> THE TASK:
The lines to reproduce from the material below are those from the one containing "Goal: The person" through the one containing "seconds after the", both included; write them out exactly and add nothing.

> INPUT:
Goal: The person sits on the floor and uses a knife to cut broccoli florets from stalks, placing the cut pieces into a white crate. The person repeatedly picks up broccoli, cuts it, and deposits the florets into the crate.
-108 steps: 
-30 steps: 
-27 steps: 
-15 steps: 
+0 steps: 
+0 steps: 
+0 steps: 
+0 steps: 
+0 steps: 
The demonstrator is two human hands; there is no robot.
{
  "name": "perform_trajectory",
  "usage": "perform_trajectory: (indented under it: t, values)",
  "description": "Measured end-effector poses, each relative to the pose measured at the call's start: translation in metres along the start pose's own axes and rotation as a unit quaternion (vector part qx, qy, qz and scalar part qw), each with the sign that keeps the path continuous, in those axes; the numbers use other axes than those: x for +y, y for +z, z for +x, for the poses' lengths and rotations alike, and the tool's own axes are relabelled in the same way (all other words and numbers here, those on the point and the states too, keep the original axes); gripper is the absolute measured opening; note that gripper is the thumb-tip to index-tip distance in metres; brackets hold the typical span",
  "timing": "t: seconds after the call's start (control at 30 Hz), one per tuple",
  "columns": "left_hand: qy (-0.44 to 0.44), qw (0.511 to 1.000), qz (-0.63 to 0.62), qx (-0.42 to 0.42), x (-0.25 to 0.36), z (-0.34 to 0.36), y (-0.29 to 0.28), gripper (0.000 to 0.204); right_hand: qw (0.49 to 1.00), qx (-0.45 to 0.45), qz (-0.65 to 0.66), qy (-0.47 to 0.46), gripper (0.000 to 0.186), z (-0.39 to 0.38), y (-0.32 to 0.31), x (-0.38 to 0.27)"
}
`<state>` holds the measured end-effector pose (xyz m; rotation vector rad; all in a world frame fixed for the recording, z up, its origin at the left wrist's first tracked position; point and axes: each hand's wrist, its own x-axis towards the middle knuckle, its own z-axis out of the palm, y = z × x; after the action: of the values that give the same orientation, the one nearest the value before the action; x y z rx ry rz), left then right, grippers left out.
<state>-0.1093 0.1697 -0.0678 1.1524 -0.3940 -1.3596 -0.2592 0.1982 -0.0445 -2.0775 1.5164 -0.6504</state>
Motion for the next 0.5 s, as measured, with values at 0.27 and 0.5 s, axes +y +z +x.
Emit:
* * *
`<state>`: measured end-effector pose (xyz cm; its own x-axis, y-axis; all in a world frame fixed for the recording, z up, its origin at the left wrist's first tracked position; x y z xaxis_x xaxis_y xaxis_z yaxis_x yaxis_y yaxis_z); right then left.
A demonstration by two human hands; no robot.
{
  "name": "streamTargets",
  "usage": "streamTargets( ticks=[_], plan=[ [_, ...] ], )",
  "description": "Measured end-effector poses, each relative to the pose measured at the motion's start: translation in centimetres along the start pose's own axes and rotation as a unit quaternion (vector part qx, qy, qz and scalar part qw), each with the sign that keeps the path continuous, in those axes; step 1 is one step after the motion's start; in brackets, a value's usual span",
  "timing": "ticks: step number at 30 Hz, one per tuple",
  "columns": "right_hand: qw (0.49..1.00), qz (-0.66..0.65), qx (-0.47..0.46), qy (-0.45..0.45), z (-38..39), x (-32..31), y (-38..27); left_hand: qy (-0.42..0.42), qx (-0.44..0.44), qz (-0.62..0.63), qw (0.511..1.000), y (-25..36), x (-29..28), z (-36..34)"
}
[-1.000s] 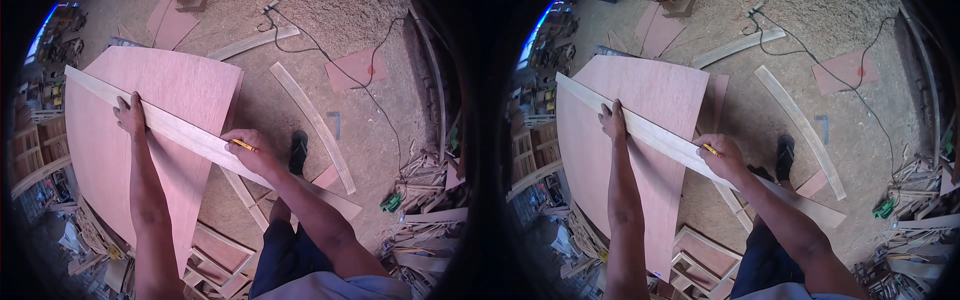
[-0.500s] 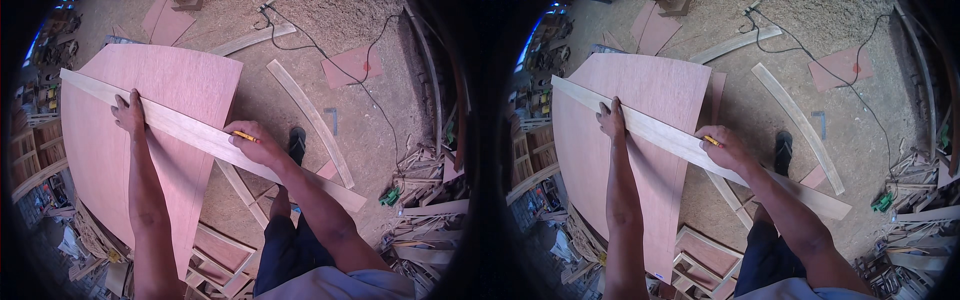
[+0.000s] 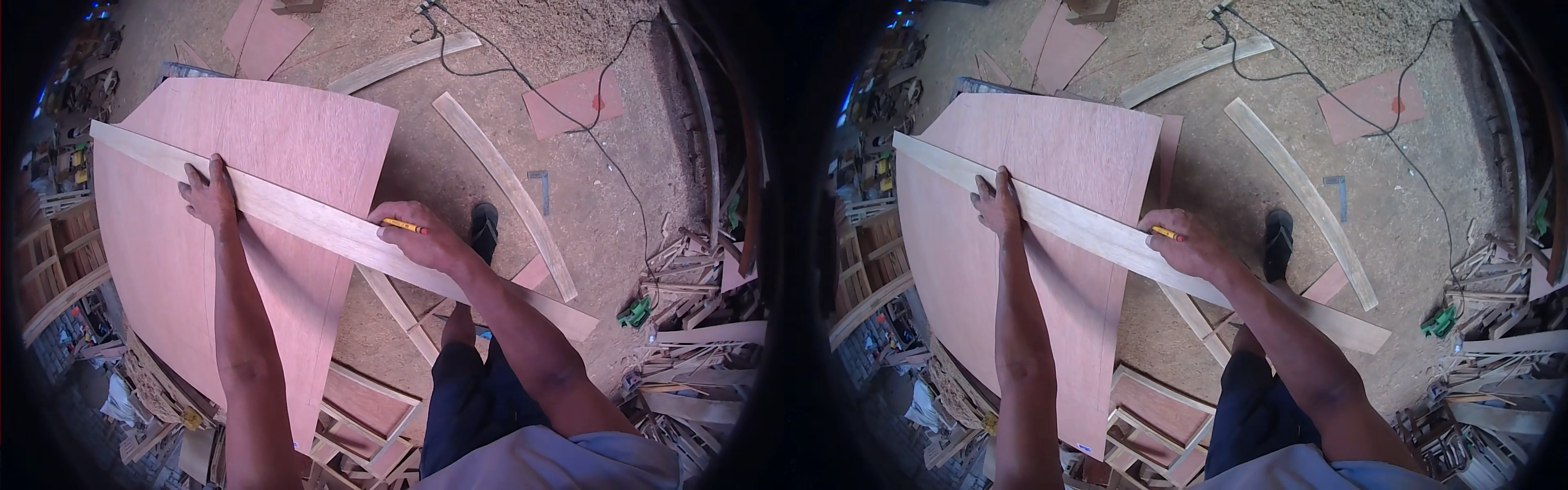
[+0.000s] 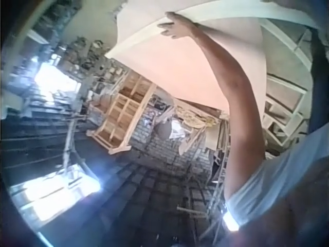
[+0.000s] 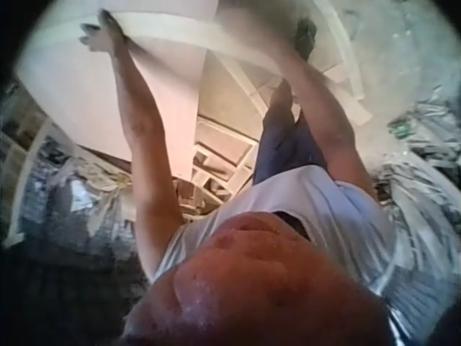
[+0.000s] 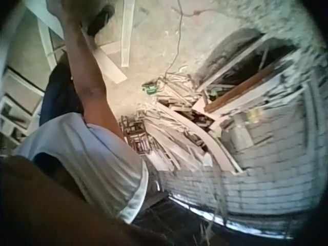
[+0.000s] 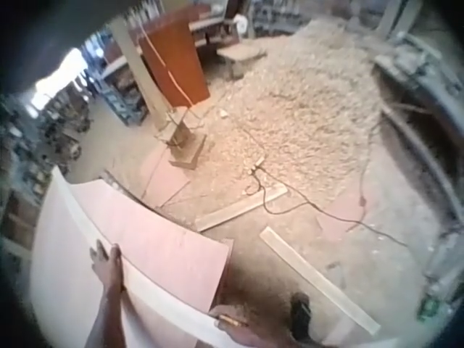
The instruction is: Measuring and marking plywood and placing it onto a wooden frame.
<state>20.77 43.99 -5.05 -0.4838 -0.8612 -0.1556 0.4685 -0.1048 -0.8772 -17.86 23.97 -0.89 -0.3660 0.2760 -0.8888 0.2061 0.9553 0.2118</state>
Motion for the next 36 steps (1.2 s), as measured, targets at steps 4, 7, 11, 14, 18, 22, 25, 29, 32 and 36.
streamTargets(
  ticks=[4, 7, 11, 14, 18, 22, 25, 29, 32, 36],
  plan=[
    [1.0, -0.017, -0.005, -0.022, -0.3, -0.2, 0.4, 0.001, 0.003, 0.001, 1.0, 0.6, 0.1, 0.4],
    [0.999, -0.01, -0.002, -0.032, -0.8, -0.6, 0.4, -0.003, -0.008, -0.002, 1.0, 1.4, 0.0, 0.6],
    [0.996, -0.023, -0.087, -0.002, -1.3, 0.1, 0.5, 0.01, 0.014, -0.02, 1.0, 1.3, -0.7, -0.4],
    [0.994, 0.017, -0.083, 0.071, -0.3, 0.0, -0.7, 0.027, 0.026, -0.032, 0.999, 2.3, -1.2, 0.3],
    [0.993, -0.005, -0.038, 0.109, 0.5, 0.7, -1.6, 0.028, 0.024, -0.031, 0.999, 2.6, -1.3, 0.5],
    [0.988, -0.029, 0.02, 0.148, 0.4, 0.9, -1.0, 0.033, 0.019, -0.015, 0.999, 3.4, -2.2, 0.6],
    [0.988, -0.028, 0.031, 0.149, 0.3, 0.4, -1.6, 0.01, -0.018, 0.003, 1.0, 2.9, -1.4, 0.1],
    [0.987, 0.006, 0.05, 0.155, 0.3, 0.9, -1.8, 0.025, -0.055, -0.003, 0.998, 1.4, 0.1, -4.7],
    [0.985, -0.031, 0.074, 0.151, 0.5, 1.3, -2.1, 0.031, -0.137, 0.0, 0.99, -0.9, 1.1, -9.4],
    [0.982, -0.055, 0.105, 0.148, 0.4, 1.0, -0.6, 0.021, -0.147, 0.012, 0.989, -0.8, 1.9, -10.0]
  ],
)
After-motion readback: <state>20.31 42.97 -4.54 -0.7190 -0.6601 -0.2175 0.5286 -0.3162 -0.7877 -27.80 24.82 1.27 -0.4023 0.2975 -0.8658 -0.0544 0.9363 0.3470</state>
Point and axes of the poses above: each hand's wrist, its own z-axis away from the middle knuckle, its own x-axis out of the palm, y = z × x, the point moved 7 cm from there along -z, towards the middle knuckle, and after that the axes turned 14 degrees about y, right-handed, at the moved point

> RESPONSE AREA:
Goal: The person sits on the floor and uses a knife to cut broccoli florets from stalks, placing the cut pieces into a white crate. The person repeatedly picks up broccoli, cuts it, and deposits the florets into the crate.
-108 steps: 
-30 steps: 
-27 steps: 
-15 steps: 
+0 steps: 
+0 steps: 
+0 steps: 
+0 steps: 
+0 steps: 
The demonstrator is two human hands; there is no robot.
{
  "name": "perform_trajectory",
  "usage": "perform_trajectory: (indented under it: t, values)",
  "description": "Measured end-effector poses, each relative to the pose measured at the call's start: translation in metres along the start pose's own axes and rotation as a unit quaternion (vector part qx, qy, qz and scalar part qw), each with the sign that keeps the path continuous, in those axes; the numbers use other axes than those: x for +y, y for +z, z for +x, for the poses' lengths and rotations alike, and the tool's own axes are relabelled in the same way (all other words and numbers here, those on the point and the states too, keep the original axes); gripper is the absolute measured opening; note that gripper is the thumb-tip to index-tip distance in metres; brackets hold the typical span",
  "timing": "t: seconds after the call's start (control at 30 Hz), one per tuple",

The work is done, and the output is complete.